* _Requirement_
Repeat the whole listing, keeping every word and every line intact.
........
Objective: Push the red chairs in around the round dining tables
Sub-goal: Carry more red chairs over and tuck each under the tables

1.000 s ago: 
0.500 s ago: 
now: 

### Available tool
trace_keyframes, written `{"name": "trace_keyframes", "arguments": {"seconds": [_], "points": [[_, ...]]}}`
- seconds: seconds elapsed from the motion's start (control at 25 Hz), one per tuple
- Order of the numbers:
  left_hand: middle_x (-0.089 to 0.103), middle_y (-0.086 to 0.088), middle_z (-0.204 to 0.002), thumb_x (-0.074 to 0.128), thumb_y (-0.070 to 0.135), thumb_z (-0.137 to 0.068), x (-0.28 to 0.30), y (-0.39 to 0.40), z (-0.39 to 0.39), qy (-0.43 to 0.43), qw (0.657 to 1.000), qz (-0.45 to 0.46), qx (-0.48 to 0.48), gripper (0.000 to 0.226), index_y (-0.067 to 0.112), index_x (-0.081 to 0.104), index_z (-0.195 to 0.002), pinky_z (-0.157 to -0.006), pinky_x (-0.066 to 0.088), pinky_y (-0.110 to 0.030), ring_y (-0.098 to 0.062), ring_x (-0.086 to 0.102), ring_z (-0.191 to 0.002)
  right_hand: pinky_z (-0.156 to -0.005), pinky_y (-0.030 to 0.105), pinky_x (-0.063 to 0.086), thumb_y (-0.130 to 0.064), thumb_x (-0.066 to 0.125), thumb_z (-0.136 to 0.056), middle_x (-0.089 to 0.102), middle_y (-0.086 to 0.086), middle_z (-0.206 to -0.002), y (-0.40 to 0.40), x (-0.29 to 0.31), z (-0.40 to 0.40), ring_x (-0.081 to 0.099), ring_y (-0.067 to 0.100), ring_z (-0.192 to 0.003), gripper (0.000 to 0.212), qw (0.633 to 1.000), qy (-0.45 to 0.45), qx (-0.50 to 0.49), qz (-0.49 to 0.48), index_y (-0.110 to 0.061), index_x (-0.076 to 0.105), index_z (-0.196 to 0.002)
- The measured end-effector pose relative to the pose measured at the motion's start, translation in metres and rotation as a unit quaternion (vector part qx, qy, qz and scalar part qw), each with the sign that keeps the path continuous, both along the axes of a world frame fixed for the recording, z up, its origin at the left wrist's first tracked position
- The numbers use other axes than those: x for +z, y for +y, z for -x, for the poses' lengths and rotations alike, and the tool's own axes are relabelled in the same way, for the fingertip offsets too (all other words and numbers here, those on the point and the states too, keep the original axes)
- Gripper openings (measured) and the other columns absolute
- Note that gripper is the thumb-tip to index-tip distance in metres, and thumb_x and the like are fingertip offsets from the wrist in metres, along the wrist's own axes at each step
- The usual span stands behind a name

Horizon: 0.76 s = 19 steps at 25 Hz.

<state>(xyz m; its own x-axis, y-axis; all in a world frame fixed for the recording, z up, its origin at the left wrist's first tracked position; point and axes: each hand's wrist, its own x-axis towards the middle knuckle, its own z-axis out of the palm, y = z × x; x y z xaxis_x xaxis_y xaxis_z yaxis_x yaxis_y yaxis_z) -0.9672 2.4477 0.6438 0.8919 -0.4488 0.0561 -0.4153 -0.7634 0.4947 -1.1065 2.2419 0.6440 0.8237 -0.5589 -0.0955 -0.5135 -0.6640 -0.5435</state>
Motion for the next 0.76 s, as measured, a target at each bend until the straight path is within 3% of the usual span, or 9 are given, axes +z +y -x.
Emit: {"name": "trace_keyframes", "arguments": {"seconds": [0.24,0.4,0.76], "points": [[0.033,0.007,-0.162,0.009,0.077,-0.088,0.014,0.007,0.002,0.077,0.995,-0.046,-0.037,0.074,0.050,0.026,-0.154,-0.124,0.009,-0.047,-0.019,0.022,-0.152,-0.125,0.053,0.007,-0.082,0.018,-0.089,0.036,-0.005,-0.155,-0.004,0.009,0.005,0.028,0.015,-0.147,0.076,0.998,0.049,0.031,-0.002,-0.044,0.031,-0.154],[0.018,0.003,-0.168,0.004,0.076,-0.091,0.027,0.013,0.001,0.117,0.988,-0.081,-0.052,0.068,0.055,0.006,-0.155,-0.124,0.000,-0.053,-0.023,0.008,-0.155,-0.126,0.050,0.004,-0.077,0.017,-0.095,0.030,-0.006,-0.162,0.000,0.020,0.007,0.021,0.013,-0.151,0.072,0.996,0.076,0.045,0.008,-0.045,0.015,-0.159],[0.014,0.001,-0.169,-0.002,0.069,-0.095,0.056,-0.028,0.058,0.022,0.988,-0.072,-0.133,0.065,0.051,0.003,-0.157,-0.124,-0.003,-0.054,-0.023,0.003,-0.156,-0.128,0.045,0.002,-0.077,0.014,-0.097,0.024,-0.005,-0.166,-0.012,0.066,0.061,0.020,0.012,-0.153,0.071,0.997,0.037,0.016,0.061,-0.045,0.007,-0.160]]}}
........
* _Written response_
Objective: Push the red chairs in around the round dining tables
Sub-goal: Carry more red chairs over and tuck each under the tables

1.000 s ago: 
0.500 s ago: 
now: 

### Available tool
trace_keyframes, written `{"name": "trace_keyframes", "arguments": {"seconds": [_], "points": [[_, ...]]}}`
- seconds: seconds elapsed from the motion's start (control at 25 Hz), one per tuple
- Order of the numbers:
  left_hand: middle_x (-0.089 to 0.103), middle_y (-0.086 to 0.088), middle_z (-0.204 to 0.002), thumb_x (-0.074 to 0.128), thumb_y (-0.070 to 0.135), thumb_z (-0.137 to 0.068), x (-0.28 to 0.30), y (-0.39 to 0.40), z (-0.39 to 0.39), qy (-0.43 to 0.43), qw (0.657 to 1.000), qz (-0.45 to 0.46), qx (-0.48 to 0.48), gripper (0.000 to 0.226), index_y (-0.067 to 0.112), index_x (-0.081 to 0.104), index_z (-0.195 to 0.002), pinky_z (-0.157 to -0.006), pinky_x (-0.066 to 0.088), pinky_y (-0.110 to 0.030), ring_y (-0.098 to 0.062), ring_x (-0.086 to 0.102), ring_z (-0.191 to 0.002)
  right_hand: pinky_z (-0.156 to -0.005), pinky_y (-0.030 to 0.105), pinky_x (-0.063 to 0.086), thumb_y (-0.130 to 0.064), thumb_x (-0.066 to 0.125), thumb_z (-0.136 to 0.056), middle_x (-0.089 to 0.102), middle_y (-0.086 to 0.086), middle_z (-0.206 to -0.002), y (-0.40 to 0.40), x (-0.29 to 0.31), z (-0.40 to 0.40), ring_x (-0.081 to 0.099), ring_y (-0.067 to 0.100), ring_z (-0.192 to 0.003), gripper (0.000 to 0.212), qw (0.633 to 1.000), qy (-0.45 to 0.45), qx (-0.50 to 0.49), qz (-0.49 to 0.48), index_y (-0.110 to 0.061), index_x (-0.076 to 0.105), index_z (-0.196 to 0.002)
- The measured end-effector pose relative to the pose measured at the motion's start, translation in metres and rotation as a unit quaternion (vector part qx, qy, qz and scalar part qw), each with the sign that keeps the path continuous, both along the axes of a world frame fixed for the recording, z up, its origin at the left wrist's first tracked position
- The numbers use other axes than those: x for +z, y for +y, z for -x, for the poses' lengths and rotations alike, and the tool's own axes are relabelled in the same way, for the fingertip offsets too (all other words and numbers here, those on the point and the states too, keep the original axes)
- Gripper openings (measured) and the other columns absolute
- Note that gripper is the thumb-tip to index-tip distance in metres, and thumb_x and the like are fingertip offsets from the wrist in metres, along the wrist's own axes at each step
- The usual span stands behind a name

Horizon: 0.76 s = 19 steps at 25 Hz.

<state>(xyz m; its own x-axis, y-axis; all in a world frame fixed for the recording, z up, its origin at the left wrist's first tracked position; point and axes: each hand's wrist, its own x-axis towards the middle knuckle, its own z-axis out of the palm, y = z × x; x y z xaxis_x xaxis_y xaxis_z yaxis_x yaxis_y yaxis_z) -0.9672 2.4477 0.6438 0.8919 -0.4488 0.0561 -0.4153 -0.7634 0.4947 -1.1065 2.2419 0.6440 0.8237 -0.5589 -0.0955 -0.5135 -0.6640 -0.5435</state>
Motion for the next 0.76 s, as measured, a target at each bend until the straight path is within 3% of the usual span, or 9 are given, axes +z +y -x.
Emit: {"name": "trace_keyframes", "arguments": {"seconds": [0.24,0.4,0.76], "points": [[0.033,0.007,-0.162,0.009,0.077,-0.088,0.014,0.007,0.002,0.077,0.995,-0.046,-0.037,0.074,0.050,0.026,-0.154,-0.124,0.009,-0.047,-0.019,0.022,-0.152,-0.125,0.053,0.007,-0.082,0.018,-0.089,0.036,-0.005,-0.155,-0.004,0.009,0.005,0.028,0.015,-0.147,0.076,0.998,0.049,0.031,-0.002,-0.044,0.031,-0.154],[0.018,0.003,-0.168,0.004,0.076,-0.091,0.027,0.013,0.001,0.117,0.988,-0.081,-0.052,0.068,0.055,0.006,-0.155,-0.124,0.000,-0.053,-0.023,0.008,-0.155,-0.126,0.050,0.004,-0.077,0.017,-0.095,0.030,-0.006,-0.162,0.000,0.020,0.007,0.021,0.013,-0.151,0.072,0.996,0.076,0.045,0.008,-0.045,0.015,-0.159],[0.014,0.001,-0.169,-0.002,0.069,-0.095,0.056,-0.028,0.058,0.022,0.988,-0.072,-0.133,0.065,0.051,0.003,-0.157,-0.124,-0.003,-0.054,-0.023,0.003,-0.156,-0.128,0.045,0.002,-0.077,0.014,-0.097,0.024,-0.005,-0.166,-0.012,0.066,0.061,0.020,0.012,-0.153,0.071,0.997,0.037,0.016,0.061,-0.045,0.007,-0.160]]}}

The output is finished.